Reddick paused, the time frame knocking something loose in his mind. “Three years. What month was it?”
“Give me a sec. August.”
Reddick set his phone to speaker and pulled up his photos, searching until he found the image of Buckley’s check stubs. The check Buckley wrote Franky, for one hundred eighty-seven thousand dollars, was dated August, three years ago.
“While I was in Buckley’s study I also found a checkbook.” He left his phone on speaker, tapped the image to send it.
“Yeah.”
“I took photos of the check stubs. I’m sending you one.”
“Hold up.” A pause. “This is dated four days before the sale.”
“It has to be connected, right? Maybe Buckley wanted in on this deal, too.”
“He knew which properties Corren was targeting to make room for Restoration Heights. So if he wanted to make a little money for himself while he was at it—what’s the math here?”
“You’re asking me?” Reddick said.
“No, I’m thinking out loud. I’ve got the sale price—three point seven five. Five percent of that is...one hundred eighty-seven thousand.”
“That check was the down payment.” Reddick stopped, tried to put it together. “Three friends, school buddies. Each of them had a role to play. Buckley had the information, and supplied the little capital they actually needed. Mitchell secured the loans. But Buckley couldn’t have his name on the paperwork, not with his connection to Corren.”

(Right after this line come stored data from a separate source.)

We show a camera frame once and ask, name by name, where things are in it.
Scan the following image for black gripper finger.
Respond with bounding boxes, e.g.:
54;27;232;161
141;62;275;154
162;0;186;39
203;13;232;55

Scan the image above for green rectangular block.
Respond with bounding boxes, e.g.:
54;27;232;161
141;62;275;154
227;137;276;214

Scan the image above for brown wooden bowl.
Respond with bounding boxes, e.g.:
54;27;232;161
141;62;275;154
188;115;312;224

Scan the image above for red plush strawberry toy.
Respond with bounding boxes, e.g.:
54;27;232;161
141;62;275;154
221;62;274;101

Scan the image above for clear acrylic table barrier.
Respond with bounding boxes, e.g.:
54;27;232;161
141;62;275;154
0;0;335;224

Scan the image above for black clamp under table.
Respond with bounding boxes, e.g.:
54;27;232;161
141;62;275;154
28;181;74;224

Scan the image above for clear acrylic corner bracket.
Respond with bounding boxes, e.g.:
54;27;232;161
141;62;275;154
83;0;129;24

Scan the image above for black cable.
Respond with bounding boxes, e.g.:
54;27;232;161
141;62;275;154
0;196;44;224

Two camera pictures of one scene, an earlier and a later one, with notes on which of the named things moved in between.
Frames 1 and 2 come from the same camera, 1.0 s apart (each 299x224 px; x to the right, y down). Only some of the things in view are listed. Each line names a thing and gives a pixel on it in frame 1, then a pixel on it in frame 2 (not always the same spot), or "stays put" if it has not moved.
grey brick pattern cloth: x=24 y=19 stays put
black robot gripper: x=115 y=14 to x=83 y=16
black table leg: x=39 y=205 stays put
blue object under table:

“So that’s where Franky comes in. Buckley channels the down payment through him. Now Franky is listed as the buyer, Buckley stays clean.”
“It’s more than that,” Reddick said. “The whole plan was Franky’s idea. I know it.”
“Based on what?”
“What were the total profits here? What did they sell it for?”
“Corren paid six-point-seven-five. They pocketed three million clean.”
“So let’s say they split it evenly—what’s a million dollars to Buckley? With his wealth—why risk doing anything dirty?”